SysBioChalmers/GECKO

bug: correctly parse PaxDB if taxonomic ID > 4 digits

Soratake-HirotakaYajima opened this issue · 1 comments

on calculateFfactor.m line 57
It is only calculate four digits number.

I suppose like below.
genes = regexprep(genes,'(\d{4}).','');
==> genes = regexprep(genes,'(\d+).','');

I'm copying here the code block for reference:

% Gather Uniprot database for finding MW
uniprotDB = loadDatabases('uniprot', modelAdapter);
uniprotDB = uniprotDB.uniprot;


if ischar(protData) && endsWith(protData,'paxDB.tsv')
    fID         = fopen(fullfile(protData),'r');
    fileContent = textscan(fID,'%s','delimiter','\n');
    headerLines = sum(startsWith(fileContent{1},'#'));
    fclose(fID);


    %Read data file, excluding headerlines
    fID         = fopen(fullfile(protData),'r');
    fileContent = textscan(fID,'%s %s %f','delimiter','\t','HeaderLines',headerLines);
    genes       = fileContent{2};
    %Remove internal geneIDs modifiers
    genes       = regexprep(genes,'(\d{4}).','');
    level       = fileContent{3};
    fclose(fID);
    [a,b]       = ismember(genes,uniprotDB.genes);
    uniprot     = uniprotDB.ID(b(a));
    level(~a)   = [];
    clear protData
    protData.uniprot = uniprot;
    protData.level   = level;
end

If I understand it right, the role of that line is to replace with nothing the first 4 digits and the period that exist in the 2nd column of the provided file, by default 'paxDB.tsv':

#internal_id string_external_id abundance
1862335 4932.YKL060C 18406
1861564 4932.YHR174W 18184

In this file, the column has indeed some numbers and a period preceding the gene ids that we would need.
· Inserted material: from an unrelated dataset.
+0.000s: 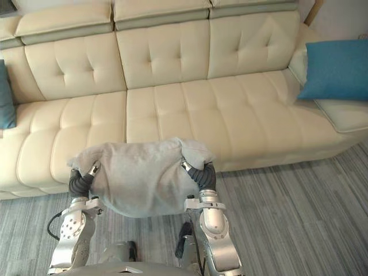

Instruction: Pick up cushions and gather them together orderly.

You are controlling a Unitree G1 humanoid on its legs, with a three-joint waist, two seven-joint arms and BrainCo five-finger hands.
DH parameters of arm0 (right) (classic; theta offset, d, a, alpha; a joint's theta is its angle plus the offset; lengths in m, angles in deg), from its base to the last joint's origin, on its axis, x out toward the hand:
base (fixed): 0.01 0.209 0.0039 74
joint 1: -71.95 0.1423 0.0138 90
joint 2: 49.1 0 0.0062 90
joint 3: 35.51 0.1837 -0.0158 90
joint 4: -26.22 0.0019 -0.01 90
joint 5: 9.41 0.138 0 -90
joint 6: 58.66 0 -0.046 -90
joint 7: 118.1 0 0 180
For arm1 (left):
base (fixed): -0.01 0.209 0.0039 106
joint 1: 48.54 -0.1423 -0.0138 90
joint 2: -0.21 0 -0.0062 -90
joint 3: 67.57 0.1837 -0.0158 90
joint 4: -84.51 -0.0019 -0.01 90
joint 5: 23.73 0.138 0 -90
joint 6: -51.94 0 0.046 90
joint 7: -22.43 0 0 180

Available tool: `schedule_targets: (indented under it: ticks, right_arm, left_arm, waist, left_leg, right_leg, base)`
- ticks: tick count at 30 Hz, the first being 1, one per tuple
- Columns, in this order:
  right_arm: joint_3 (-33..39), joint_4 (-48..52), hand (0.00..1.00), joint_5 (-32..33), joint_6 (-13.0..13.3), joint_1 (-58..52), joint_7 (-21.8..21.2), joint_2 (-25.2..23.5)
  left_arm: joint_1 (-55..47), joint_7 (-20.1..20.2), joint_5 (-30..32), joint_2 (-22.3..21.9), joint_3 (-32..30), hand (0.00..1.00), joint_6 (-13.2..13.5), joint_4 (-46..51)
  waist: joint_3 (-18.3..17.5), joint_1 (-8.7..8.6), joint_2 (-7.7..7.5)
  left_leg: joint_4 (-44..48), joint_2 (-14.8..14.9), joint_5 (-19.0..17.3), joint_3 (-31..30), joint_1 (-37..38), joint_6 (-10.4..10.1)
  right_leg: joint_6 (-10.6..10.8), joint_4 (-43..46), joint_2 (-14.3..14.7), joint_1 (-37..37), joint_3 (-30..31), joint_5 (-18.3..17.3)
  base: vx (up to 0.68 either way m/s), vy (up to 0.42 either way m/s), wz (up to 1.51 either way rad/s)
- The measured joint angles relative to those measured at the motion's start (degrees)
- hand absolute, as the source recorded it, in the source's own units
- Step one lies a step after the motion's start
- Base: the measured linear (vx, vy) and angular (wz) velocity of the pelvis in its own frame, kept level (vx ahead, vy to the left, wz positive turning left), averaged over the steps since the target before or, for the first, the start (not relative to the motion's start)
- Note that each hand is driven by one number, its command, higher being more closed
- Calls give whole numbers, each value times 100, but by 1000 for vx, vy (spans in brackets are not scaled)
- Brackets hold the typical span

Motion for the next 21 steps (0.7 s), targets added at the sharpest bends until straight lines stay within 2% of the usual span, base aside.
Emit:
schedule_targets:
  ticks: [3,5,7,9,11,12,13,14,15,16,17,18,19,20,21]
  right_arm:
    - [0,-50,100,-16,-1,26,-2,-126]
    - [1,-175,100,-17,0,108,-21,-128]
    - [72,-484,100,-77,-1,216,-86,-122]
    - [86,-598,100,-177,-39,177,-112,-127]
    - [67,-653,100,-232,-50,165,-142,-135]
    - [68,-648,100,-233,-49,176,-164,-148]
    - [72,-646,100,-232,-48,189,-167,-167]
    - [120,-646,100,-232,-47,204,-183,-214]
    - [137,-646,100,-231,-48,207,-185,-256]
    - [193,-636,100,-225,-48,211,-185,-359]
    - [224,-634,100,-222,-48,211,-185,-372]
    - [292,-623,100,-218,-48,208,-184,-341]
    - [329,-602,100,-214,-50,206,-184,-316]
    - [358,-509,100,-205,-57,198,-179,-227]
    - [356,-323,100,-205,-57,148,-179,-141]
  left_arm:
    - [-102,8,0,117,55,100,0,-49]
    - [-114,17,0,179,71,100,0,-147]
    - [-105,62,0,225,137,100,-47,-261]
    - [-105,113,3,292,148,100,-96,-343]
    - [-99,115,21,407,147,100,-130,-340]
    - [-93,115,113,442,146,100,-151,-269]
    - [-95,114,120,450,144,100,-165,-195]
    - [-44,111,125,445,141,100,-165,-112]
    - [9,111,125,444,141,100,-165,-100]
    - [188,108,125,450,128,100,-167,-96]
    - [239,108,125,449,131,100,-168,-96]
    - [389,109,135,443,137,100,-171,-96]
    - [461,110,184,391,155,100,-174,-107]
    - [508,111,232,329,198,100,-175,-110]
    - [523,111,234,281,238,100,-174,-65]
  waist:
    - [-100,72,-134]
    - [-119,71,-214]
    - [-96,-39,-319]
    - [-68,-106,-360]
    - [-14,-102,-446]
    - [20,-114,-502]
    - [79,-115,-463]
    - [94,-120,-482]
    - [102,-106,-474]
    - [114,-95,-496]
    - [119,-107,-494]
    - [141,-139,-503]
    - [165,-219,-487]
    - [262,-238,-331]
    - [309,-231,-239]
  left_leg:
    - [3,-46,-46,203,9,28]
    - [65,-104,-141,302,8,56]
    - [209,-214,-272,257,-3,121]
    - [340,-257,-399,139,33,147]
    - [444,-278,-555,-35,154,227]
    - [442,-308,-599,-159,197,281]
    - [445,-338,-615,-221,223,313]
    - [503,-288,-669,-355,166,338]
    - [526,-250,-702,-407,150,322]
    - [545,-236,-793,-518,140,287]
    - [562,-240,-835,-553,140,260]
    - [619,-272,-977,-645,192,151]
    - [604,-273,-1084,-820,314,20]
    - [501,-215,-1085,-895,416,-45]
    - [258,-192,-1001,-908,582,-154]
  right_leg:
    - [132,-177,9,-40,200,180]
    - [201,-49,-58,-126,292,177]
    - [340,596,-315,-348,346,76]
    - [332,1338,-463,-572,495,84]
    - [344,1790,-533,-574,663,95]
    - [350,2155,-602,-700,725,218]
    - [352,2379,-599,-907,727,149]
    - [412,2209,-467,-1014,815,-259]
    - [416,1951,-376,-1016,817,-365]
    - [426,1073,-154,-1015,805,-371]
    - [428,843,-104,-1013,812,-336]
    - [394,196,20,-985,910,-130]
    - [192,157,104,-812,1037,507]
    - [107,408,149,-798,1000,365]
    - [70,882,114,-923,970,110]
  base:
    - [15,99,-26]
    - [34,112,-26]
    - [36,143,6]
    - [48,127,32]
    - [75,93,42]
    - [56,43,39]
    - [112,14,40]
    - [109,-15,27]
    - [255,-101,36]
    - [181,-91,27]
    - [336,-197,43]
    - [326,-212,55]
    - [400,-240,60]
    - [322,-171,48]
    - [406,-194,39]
The suggestion to not restrict it to specifically 4 characters is making the regex more generic, which is ideally what we want. My suggestion would be to further improve this by:

  • removing the capturing group ( )
  • enforcing the regex to start from the beginning of the string ^
  • escaping the . character, since normally . means "anything", but we specifically want it to mean .

The end result would be then

genes = regexprep(genes,'^\d+\.','');

The line above needs testing, as I am not fully confident in the way Matlab interprets regular expressions.